Haiti authorities confirm deaths after powerful earthquake
Shafaq News/ A 7.2 magnitude earthquake has struck western Haiti, the United States Geological Survey (USGS) said, causing several deaths and damaging buildings in the disaster-plagued Caribbean nation.
The magnitude 7.2 earthquake on Saturday quake struck 8km (5 miles) from the town of Petit Trou de Nippes, about 150 km west of the capital Port-au-Prince, at a depth of 10 km, the USGS said.
“I can confirm that there are deaths, but I don’t yet have an exact toll,” Jerry Chandler, Haiti’s director of civil protection, told AFP news agency. “We’re still collecting information,” he added.
Chandler said the country’s emergency operations center had been activated and Prime Minister Ariel Henry was headed there.
The European-Mediterranean Seismological Centre (EMSC) also reported a quake in the region, saying it was magnitude 7.6. The USGS issued a tsunami warning, saying waves of up to three metres (nearly 10 feet) were possible along the coastline of Haiti, but it soon lifted the warning.
The long shock was felt throughout Haiti and in neighbouring Caribbean countries, and material damage was recorded in the southwestern peninsula of the island.
“Lots of homes are destroyed, people are dead and some are at the hospital,” Christella Saint Hilaire, who lives near the epicenter, told AFP.
“Everyone is in the street now and the shocks keep coming,” she added.
The country is still recovering from a magnitude 7 earthquake closer to the capital 11 years ago that killed more than 200,000 and injuring some 300,000 others.

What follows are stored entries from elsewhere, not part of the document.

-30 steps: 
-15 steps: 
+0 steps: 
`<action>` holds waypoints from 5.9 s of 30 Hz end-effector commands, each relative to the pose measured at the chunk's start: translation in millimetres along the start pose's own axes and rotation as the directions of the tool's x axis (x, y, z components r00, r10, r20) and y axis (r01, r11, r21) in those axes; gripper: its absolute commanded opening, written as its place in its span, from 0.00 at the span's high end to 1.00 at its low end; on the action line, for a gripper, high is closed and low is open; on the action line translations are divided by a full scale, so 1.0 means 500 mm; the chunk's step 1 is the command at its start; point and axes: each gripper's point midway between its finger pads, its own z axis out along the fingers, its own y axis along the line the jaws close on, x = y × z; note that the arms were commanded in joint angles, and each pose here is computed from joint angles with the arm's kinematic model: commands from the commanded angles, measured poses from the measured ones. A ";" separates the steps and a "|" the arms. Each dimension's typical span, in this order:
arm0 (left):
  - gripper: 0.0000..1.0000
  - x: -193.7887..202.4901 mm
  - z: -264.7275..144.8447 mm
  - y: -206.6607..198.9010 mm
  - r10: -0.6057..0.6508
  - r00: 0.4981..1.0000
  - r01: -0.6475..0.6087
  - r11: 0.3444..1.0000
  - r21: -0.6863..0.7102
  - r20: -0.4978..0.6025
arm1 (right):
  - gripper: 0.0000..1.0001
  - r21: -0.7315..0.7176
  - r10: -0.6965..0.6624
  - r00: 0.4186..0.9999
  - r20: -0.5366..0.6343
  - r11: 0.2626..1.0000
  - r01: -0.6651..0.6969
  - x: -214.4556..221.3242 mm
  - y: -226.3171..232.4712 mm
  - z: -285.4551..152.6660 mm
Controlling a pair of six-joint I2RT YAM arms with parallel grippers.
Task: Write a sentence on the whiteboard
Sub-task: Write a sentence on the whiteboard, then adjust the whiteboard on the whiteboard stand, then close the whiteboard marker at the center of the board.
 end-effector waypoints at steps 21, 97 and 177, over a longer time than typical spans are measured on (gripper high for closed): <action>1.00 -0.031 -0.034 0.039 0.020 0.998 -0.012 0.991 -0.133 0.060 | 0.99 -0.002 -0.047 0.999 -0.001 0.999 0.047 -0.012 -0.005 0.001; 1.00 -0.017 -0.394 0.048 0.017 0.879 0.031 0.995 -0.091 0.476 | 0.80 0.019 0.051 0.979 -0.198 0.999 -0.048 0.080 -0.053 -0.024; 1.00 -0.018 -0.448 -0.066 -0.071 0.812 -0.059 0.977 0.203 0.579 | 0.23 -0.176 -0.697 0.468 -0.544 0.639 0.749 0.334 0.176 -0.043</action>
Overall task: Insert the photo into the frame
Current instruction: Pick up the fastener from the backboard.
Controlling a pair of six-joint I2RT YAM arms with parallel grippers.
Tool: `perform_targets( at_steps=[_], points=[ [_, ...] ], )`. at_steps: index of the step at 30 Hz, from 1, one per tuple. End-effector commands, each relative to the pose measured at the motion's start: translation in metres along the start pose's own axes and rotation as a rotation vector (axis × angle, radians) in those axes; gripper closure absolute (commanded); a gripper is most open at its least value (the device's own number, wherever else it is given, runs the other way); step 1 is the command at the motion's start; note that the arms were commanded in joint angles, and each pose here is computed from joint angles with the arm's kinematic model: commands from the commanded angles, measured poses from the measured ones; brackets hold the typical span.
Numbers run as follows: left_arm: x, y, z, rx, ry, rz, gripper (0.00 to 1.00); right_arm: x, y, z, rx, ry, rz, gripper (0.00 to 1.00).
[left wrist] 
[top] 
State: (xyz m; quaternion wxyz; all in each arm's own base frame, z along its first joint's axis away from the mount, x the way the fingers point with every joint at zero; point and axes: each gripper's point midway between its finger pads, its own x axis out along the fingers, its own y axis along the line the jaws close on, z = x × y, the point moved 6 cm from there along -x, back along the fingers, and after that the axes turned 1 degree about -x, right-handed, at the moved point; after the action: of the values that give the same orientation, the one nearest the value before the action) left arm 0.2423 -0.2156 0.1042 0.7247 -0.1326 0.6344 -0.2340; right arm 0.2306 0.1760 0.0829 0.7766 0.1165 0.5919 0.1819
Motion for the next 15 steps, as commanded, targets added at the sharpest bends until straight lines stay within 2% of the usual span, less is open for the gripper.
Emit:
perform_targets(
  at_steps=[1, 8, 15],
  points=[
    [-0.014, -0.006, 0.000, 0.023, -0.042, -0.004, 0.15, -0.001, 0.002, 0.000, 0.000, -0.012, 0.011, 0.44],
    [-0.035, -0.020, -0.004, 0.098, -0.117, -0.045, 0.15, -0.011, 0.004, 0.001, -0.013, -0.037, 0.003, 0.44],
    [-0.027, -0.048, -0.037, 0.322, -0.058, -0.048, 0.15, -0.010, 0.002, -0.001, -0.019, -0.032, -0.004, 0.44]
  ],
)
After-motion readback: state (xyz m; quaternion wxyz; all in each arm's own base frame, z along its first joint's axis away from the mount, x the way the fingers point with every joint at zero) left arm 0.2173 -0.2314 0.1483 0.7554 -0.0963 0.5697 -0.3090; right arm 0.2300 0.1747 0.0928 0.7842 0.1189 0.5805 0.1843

More than a million and a half Haitians were made homeless, leaving island authorities and the international humanitarian community with a colossal challenge in a country lacking either a land registry or building codes.
The quake destroyed hundreds of thousands of homes, as well as administrative buildings and schools, not to mention 60 percent of Haiti’s health-care system.
The rebuilding of the country’s main hospital remains incomplete, and nongovernmental organizations have struggled to make up for the state’s many deficiencies.
Haiti has also been in a state of political turmoil since July when President Jovenel Moise was assassinated in his home by a team of gunmen, shaking a country already battling poverty, spiraling gang violence and Covid-19.